• [Exercise goal]
Once the line containing "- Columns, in" has been printed, stop; print every line before it exactly, starting at the top of the material below.

• [Given data]
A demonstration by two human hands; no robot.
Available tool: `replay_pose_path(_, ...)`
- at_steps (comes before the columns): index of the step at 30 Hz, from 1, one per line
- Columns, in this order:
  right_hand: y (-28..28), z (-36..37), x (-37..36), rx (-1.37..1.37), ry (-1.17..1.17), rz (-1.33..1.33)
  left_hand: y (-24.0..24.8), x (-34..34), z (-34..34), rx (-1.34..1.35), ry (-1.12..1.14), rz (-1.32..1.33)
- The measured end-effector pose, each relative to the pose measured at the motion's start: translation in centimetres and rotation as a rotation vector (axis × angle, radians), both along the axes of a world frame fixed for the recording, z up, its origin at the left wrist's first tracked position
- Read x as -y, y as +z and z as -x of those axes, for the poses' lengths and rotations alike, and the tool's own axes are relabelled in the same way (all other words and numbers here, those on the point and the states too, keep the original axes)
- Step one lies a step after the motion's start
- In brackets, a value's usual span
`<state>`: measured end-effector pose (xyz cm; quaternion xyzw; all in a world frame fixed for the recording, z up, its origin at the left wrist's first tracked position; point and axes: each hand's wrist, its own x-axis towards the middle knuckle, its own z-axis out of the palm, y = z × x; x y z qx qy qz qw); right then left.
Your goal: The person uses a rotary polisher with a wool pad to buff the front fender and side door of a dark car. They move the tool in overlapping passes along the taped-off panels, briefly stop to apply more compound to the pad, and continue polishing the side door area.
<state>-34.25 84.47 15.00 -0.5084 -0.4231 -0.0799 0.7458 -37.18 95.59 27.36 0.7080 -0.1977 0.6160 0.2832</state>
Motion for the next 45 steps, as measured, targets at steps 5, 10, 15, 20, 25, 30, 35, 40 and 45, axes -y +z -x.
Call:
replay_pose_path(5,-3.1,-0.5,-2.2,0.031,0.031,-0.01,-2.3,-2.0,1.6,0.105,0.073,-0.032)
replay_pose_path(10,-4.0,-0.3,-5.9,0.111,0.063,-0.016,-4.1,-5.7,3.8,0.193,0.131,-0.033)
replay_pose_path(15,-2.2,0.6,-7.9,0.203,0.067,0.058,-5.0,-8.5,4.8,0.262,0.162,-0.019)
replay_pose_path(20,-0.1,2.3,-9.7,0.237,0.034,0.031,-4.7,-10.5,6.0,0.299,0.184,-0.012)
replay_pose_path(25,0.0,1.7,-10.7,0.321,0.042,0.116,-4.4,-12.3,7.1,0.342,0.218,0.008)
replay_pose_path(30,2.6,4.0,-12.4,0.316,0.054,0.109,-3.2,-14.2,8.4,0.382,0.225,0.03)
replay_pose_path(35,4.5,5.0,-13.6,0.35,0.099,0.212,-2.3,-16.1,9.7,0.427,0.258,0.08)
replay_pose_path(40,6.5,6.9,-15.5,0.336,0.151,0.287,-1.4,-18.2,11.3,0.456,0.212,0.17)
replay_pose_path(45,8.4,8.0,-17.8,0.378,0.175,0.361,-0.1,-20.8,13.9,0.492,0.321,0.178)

• [Result]
A demonstration by two human hands; no robot.
Available tool: `replay_pose_path(_, ...)`
- at_steps (comes before the columns): index of the step at 30 Hz, from 1, one per line
- Columns, in this order:

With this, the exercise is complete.